A previous study identified a high proportion of PPV on chromosome A03 of B. rapa adjacent to the clubroot resistance gene Rcr1 (Yu et al. 2016). Dakouri et al. (2018) successfully map Rcr7 through identification of PPV. In this study, Rcr5 was found to be associated with chromosome A03 of B. rapa since A03 carried the highest PPV in the BSR-Seq project. A high PPV was identified within the physical interval 23–31 Mb of chromosome A03 in B. rapa, which indicated that Rcr5 was likely located in this region. KASP and linkage analysis of the BC1 population based on several SNP markers further narrowed the interval to 0.126 Mb. This supported the previous report that identification of PPV could be used for genetic mapping of genes of interest (Dakouri et al. 2018). We conclude that identification of PPV in combination with KASP analysis is a powerful approach for fine mapping of causal genes that control agronomic traits of crops.

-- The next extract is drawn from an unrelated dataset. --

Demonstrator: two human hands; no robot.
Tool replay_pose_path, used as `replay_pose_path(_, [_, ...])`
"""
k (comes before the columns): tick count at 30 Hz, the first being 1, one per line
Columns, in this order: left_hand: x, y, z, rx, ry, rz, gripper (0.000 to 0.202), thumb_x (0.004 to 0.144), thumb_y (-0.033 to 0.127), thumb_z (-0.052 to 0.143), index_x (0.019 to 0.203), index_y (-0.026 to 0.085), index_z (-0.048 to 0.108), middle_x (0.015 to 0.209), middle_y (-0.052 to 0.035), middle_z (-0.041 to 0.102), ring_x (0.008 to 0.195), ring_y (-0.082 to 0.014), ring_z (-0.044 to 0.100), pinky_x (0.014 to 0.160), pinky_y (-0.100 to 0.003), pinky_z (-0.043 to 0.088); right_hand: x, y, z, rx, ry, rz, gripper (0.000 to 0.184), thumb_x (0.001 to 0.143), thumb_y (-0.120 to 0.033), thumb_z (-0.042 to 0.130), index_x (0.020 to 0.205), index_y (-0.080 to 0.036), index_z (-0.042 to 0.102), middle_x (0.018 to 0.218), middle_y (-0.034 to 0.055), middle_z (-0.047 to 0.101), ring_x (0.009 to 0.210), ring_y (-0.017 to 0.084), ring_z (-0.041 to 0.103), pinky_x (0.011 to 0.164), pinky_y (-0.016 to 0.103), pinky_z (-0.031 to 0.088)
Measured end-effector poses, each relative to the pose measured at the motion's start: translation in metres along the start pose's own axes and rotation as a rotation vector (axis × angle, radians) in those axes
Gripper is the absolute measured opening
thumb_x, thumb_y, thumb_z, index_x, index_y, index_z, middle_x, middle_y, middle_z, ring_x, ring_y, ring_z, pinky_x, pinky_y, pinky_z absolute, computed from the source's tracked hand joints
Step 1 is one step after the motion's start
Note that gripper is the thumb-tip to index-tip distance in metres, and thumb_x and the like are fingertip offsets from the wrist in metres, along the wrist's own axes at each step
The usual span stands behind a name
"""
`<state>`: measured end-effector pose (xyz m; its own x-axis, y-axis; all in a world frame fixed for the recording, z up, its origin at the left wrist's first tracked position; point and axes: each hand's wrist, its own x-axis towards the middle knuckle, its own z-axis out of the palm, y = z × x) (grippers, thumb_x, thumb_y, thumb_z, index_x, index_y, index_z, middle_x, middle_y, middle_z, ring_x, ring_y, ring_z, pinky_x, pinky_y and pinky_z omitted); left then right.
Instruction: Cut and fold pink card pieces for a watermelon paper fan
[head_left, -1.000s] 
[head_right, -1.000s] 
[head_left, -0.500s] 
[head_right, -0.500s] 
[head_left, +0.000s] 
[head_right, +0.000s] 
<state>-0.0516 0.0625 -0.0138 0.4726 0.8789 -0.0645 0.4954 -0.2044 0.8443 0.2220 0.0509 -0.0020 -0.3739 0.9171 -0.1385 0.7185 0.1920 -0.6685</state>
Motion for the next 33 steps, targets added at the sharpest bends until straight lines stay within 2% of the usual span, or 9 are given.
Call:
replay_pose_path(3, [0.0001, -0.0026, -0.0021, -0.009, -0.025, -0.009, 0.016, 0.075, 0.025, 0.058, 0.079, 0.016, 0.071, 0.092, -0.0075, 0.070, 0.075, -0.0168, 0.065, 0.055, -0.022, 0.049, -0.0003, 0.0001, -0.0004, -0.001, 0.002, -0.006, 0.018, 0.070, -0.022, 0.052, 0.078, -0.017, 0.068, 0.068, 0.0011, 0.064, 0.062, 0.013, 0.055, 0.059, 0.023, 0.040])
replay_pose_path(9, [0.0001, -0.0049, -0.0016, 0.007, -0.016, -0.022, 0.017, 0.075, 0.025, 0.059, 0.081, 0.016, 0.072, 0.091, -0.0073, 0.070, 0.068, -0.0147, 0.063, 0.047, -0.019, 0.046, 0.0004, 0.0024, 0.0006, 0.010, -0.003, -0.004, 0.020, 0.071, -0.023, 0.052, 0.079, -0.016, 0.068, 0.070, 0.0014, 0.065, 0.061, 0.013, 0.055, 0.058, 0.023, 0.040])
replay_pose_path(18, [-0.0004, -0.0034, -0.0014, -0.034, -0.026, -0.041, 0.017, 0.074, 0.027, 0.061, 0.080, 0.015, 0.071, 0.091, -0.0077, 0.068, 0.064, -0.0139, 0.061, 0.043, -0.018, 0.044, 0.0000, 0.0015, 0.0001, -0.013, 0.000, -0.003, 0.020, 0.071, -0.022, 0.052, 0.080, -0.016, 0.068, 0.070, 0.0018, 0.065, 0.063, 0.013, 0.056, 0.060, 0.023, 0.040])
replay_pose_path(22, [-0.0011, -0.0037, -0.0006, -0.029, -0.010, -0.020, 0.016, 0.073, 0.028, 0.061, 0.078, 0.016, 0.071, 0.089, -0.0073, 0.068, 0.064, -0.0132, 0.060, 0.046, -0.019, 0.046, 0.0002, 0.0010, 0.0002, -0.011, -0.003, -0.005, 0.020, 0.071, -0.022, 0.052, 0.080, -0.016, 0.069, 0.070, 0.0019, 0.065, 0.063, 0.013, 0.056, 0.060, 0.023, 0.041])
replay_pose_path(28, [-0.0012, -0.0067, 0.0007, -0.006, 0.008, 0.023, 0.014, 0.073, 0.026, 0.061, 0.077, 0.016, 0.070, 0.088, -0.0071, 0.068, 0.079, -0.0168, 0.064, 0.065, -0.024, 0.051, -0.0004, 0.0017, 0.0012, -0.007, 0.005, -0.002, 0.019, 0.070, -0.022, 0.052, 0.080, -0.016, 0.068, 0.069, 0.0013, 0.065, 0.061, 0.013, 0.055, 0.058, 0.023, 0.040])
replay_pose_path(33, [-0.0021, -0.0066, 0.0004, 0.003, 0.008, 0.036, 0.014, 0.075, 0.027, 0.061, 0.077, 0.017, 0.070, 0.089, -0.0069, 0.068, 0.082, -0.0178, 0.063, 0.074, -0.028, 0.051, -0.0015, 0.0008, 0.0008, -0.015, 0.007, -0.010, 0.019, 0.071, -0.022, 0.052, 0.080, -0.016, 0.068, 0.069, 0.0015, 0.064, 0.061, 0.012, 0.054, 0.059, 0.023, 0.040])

Several genes for clubroot resistance have previously been mapped into chromosome A03 of B. rapa, including Crr3 (Hirai et al. 2004), CRa (Matsumoto et al. 2005; Ueno et al. 2012), CRb (Piao et al. 2004; Zhang et al. 2014), CRbkato (Hatakeyama et al. 2017; Kato et al. 2013), CRk (Sakamoto et al. 2008), Rcr1 (Chu et al. 2014; Yu et al. 2016), Rcr2 (Huang et al. 2017), and Rcr4 (Yu et al. 2017). Two cloned genes CRa and CRbkato are identical (Hatakeyama et al. 2017) while Rcr1, Rcr2, and Rcr4 were co-localized with CRa/CRbkato (Huang et al. 2017; Yu et al. 2016, 2017), in the genomic region of 24.35 and 24.39 Mb of the A03 chromosome (Ueno et al. 2012; Zhang et al. 2014). CRb was tightly linked to CRa/CRbkato, located between 23.67 and 23.76 Mb, and Crr3 and CRk were located between 15.2 and 15.4 Mb (Zhang et al. 2014). In the current study, two SNP markers in the CRa/CRbkato region (A03_SNP_32, 24.39 Mb; A03_SNP_19, 24.39 Mb) and two SNP markers in the CRb region (A03_SNP_54, 23.71 Mb; A03_SNP_58, 23.72 Mb) were analyzed. These four SNP markers identified several recombinants in the BC1 population. Rcr5 was mapped between 23.33 and 23.46 Mb, which demonstrated that it was located at a different location from the CR genes published previously. In addition, the resistance reaction of the parental resistant line, PTWG, against some of the Canadian pathotypes differed from the lines carrying the other resistant genes (unpublished data).

Only 18 genes lie in the small interval into which Rcr5 was mapped. Poly variants unique to the R samples were expressed in 7 out of 18 genes, but none of the 18 genes encode proteins known to be associated with TNL or with other components of plant disease resistance. Previous studies have shown that there are DNA sequence gaps in the Rcr5 target region in the B. rapa reference genome (B. rapa, V1.5; http://brassicadb.org/brad). It is possible that Rcr5 is located in a sequence gap or that Rcr5 encodes a novel protein that differs from the previous cloned CR resistance genes. However, these different hypotheses can only be resolved by cloning Rcr5, which was beyond the scope of the current study.